[[ Source data open ]]

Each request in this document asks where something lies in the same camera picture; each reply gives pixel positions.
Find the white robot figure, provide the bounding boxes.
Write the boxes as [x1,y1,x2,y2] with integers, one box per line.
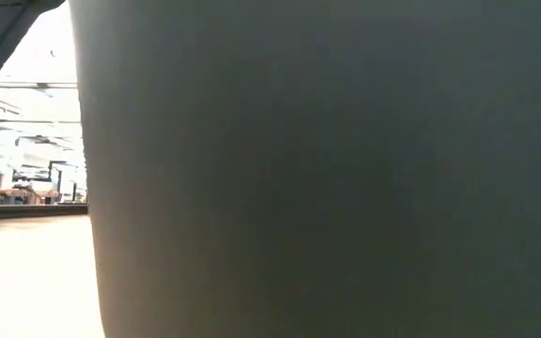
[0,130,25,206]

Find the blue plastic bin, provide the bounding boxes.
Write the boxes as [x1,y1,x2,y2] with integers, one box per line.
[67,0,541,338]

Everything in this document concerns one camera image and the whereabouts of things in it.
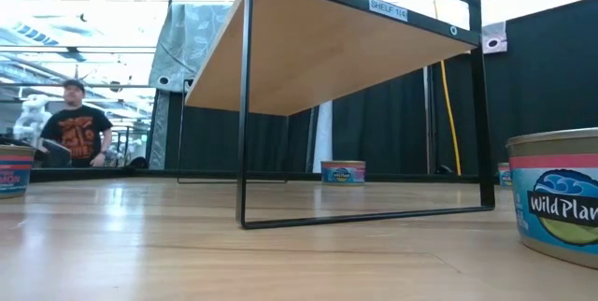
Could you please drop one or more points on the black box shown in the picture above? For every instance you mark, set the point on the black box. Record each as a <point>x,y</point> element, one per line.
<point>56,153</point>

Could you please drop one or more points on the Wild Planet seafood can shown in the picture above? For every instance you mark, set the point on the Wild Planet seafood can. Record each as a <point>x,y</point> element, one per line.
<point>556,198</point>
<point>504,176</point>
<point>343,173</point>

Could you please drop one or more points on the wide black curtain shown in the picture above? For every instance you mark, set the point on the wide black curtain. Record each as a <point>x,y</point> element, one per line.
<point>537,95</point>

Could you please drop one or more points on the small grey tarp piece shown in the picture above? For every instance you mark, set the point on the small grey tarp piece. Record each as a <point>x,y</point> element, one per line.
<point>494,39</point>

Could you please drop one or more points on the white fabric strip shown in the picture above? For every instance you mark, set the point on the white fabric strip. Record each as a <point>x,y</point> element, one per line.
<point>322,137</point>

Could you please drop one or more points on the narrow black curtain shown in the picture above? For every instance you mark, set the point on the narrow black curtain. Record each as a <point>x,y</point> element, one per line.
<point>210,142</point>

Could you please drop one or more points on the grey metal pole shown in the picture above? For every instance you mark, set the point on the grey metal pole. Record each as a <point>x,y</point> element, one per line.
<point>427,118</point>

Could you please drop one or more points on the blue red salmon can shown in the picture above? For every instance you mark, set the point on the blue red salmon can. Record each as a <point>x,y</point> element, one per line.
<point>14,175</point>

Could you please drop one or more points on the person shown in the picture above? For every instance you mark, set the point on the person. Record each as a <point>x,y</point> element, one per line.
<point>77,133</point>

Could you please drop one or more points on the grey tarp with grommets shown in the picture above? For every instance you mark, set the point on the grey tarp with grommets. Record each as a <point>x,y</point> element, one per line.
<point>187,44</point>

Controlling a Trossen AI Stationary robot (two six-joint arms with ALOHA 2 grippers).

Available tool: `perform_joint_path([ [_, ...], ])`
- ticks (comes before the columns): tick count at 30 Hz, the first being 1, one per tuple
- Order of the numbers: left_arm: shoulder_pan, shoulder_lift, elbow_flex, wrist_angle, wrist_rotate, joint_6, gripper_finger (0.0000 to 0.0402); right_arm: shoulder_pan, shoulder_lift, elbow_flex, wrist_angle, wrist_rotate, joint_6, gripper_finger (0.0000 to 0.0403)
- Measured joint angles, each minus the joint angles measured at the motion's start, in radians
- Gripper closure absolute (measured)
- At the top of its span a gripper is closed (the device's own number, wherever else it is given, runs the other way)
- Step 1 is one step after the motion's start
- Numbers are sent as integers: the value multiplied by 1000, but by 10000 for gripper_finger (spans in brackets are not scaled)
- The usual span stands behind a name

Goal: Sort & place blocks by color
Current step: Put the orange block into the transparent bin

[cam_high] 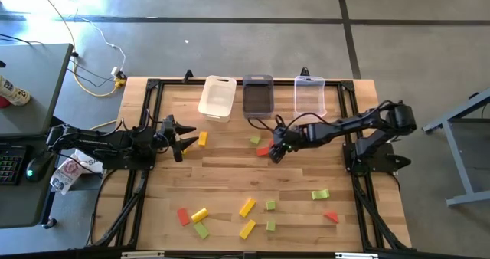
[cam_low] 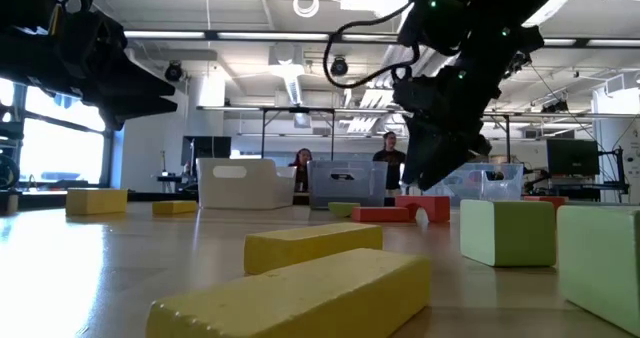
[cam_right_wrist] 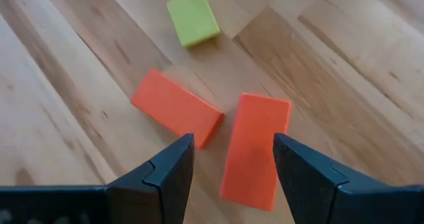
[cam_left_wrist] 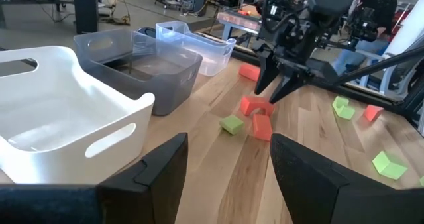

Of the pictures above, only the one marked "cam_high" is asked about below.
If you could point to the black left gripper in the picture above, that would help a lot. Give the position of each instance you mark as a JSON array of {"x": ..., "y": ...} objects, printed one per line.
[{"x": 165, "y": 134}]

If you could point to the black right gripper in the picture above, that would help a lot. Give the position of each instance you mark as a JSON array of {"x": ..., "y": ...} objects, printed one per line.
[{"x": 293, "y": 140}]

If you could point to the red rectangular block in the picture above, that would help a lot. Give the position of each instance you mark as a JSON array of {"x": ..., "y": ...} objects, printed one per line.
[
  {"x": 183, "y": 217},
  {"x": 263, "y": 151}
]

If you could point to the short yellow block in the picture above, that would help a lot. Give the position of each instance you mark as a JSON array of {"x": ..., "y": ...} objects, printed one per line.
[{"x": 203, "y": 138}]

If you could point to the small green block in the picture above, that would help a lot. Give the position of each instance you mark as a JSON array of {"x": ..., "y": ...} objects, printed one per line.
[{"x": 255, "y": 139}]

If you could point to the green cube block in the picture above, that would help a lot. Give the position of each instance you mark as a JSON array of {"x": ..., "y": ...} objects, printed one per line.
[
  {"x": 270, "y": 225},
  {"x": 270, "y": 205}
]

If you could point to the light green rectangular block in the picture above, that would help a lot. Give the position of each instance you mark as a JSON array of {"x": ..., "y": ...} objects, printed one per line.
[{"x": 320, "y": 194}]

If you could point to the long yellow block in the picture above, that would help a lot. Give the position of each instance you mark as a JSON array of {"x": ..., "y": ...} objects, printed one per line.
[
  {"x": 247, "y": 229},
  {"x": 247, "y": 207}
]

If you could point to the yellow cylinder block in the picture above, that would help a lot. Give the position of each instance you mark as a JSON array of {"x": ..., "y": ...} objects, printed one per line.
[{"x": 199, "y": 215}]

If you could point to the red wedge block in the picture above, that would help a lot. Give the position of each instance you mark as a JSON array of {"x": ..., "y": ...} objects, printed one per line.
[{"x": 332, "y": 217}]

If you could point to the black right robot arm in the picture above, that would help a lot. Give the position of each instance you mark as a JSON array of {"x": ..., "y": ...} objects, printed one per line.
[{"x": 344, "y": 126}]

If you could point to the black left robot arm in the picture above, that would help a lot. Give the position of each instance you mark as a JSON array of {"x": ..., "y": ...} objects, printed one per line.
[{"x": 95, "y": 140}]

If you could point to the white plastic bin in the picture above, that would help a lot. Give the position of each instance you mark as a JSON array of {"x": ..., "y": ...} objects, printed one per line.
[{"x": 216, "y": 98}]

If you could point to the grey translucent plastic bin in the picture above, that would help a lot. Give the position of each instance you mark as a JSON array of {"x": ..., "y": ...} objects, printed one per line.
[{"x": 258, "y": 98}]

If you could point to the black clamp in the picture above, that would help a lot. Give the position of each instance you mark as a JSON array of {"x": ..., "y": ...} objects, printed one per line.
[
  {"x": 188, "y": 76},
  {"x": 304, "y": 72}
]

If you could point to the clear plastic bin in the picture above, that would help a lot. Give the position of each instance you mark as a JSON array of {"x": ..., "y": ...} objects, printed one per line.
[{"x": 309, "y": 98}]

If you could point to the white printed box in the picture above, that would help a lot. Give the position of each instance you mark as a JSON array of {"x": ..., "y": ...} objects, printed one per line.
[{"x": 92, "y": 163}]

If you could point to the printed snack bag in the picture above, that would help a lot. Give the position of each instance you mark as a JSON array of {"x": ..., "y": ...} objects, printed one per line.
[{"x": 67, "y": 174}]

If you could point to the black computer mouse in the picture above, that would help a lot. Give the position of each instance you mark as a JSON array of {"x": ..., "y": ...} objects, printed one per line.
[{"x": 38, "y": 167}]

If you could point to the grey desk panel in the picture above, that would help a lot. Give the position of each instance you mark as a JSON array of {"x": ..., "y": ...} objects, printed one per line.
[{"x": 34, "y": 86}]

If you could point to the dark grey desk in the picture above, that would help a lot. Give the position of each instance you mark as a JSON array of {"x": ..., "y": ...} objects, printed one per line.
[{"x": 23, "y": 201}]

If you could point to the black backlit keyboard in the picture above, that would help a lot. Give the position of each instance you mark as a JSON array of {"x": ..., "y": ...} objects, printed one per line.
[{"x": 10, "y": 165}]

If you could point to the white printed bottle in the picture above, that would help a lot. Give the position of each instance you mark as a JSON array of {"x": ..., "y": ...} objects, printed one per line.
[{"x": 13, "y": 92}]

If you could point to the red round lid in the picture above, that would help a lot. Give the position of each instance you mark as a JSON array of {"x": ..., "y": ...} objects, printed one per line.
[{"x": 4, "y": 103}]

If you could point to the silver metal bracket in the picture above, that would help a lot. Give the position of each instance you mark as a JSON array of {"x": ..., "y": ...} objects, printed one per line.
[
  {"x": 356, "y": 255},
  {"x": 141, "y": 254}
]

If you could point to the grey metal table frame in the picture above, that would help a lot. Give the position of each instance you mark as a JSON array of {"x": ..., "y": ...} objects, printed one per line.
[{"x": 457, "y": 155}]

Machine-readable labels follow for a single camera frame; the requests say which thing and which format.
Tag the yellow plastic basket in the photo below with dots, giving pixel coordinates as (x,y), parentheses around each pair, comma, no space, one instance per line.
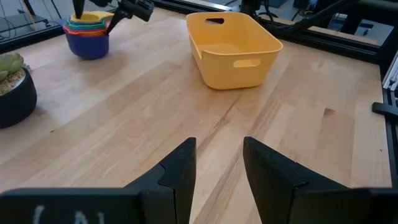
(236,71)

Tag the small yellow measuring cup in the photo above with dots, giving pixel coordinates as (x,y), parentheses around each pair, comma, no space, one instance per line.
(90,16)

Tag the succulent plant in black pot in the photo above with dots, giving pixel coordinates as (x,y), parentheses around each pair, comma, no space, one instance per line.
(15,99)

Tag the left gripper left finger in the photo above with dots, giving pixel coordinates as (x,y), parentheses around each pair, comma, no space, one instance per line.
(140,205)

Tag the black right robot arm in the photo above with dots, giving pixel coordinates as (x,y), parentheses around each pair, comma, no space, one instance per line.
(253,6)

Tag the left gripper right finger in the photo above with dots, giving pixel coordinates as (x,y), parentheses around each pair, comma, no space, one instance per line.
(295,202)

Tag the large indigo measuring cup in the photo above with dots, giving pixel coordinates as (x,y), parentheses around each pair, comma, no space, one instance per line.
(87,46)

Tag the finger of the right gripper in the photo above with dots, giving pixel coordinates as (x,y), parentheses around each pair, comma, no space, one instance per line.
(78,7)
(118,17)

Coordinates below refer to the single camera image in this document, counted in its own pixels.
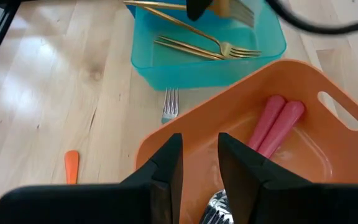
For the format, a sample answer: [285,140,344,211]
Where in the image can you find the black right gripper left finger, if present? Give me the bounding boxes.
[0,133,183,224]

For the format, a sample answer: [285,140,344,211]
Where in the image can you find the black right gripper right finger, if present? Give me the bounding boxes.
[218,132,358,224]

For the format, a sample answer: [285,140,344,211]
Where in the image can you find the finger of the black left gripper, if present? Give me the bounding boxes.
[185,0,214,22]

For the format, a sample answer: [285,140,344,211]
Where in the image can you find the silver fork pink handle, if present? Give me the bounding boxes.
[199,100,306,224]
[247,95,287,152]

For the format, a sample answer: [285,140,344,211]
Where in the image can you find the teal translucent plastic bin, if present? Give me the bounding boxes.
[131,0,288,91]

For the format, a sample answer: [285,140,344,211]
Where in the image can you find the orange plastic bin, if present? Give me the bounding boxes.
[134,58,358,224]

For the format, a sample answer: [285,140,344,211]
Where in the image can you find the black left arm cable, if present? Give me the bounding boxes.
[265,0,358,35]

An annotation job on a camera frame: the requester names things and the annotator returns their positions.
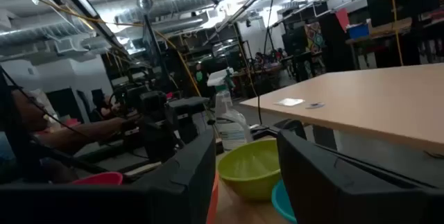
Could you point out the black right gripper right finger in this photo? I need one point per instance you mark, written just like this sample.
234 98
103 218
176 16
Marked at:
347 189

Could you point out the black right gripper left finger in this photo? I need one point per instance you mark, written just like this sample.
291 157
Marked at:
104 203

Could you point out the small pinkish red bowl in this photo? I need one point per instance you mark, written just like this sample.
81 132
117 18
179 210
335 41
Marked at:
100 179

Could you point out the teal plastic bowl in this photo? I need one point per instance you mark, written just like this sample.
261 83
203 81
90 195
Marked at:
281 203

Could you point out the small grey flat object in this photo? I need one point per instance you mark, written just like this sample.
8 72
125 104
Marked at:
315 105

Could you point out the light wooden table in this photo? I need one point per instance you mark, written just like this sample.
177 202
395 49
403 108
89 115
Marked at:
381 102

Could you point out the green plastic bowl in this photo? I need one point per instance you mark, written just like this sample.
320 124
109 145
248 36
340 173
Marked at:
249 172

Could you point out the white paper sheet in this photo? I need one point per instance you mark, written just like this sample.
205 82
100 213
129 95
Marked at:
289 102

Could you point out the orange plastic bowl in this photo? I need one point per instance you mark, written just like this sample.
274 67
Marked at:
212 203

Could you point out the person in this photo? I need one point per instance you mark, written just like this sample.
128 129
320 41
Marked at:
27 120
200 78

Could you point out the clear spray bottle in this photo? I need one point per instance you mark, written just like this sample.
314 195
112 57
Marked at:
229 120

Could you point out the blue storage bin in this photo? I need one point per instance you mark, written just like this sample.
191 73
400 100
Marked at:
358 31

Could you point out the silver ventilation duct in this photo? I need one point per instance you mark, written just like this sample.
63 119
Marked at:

[[ Source data closed ]]

* **Task requirements**
Exactly how many lines in the records above hold the string "person"? Reply with that number only.

* **Result of the task**
2